But it's one thing to convince yourself (and her) that she'll be OK if she's sensible and prepared, and another to control the anxiety. So there's lots to appreciate about this memoir, including the author's frank descriptions of how difficult her allergies made her life, and her parents'. She has a much wider range of allergies than my daughter, and reading her story I felt selfishly grateful that my daughter's are fewer and more or less easier to control for. The technical stuff about allergies was not that interesting because we're more or less familiar with it. The author is rightly emphatic that people who claim to have allergies but don't aren't helping people with life-threatening ones get taken seriously. At the same time, she makes some good arguments about problems with attempts to create allergen-free zones--she is, or at least positions herself as, an advocate for good information and sensible policies, a moderate (despite the severity of her own allergies) amidst extremists on both sides.

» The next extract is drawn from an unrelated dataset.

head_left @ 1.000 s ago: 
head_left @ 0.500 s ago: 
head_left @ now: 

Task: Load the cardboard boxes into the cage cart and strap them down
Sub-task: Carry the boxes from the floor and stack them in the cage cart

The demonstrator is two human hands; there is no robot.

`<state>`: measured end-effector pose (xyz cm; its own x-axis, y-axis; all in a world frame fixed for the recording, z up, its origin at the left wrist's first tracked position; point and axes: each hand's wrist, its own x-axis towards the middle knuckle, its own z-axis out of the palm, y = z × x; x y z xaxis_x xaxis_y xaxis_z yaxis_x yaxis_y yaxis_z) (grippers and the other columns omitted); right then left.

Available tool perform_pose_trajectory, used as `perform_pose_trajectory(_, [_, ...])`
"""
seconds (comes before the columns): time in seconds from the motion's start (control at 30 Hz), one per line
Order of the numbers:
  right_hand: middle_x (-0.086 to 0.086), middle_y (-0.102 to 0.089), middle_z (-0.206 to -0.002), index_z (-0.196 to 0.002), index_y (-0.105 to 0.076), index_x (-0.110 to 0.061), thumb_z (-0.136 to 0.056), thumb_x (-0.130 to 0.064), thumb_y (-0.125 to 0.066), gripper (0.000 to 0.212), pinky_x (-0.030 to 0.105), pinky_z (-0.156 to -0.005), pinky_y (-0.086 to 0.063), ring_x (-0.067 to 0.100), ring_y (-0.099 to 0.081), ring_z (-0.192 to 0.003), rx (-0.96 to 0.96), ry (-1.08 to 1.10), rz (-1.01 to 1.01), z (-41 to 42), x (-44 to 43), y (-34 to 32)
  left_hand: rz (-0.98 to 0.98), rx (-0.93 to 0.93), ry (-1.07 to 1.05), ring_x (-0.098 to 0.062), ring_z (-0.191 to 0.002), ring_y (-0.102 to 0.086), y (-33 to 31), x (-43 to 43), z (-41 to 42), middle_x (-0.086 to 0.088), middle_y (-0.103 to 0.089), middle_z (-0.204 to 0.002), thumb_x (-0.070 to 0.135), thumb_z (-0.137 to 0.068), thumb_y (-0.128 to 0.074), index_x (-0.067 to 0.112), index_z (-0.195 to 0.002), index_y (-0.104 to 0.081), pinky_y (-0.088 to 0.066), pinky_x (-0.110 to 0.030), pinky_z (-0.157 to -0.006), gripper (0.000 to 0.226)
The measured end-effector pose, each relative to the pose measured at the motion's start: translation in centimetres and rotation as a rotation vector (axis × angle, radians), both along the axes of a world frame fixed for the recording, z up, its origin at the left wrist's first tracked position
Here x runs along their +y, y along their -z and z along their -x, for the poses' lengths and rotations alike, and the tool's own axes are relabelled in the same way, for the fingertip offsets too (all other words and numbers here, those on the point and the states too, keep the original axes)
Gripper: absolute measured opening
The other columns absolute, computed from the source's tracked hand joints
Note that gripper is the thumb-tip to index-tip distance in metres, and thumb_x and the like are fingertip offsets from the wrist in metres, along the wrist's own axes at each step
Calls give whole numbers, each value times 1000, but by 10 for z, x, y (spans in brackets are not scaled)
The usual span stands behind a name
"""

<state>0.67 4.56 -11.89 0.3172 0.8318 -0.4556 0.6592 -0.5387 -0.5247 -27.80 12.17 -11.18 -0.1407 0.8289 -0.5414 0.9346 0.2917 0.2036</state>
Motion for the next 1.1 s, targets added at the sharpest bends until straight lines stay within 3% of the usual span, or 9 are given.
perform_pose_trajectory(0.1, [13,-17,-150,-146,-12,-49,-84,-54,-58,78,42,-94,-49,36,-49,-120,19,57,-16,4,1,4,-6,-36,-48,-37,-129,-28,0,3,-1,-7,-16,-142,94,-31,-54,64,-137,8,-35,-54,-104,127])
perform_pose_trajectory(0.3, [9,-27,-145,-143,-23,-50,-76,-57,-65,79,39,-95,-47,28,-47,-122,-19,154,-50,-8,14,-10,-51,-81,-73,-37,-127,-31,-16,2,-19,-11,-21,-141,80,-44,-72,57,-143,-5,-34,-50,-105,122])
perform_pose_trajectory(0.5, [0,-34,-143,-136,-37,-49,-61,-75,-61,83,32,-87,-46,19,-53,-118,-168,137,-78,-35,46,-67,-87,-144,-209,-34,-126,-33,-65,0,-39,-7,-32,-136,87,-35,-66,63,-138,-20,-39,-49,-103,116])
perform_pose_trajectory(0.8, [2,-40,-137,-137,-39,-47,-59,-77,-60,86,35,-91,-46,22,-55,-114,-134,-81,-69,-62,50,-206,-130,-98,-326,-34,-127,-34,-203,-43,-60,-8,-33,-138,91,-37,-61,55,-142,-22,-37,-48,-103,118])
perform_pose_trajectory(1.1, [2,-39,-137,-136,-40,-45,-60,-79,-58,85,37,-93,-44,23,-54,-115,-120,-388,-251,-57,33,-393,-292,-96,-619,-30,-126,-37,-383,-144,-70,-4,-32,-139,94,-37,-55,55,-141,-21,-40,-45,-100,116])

This all seems like a good way to go forward, except that I felt, reading along, that her repeated insistence that she knows the world does not revolve around her allergies (e.g. she can't and shouldn't try to control other people's choices, homes, air plane snacks, lunch boxes, etc.) is undermined by her many, many stories of derailing outings, vacations, parties, and so on by having reactions severe enough to require trips to the hospital. Her determination to get out there and live with everybody else has clearly had consequences for everybody else and I wondered if eating out a lot (she spends a lot of time talking about restaurant food) and either having reactions or sending plates back that weren't prepared quite as specified is really as non-confrontational as all that. Is it really better to end up curled on the floor ill and needing rescue from parties than to negotiate safer food choices with your friends? In her case, given the range of her allergies, maybe there's just no degree of compromise possible and I can see resolving that it's worth some risks not to live like a hermit. But couldn't you ask your boyfriend to give up milk if the option is not kissing you? Which would he really prefer? Live and let live sounds like a good policy but it doesn't really operate as 'let live' in practice. But these are really tough choices and negotiations.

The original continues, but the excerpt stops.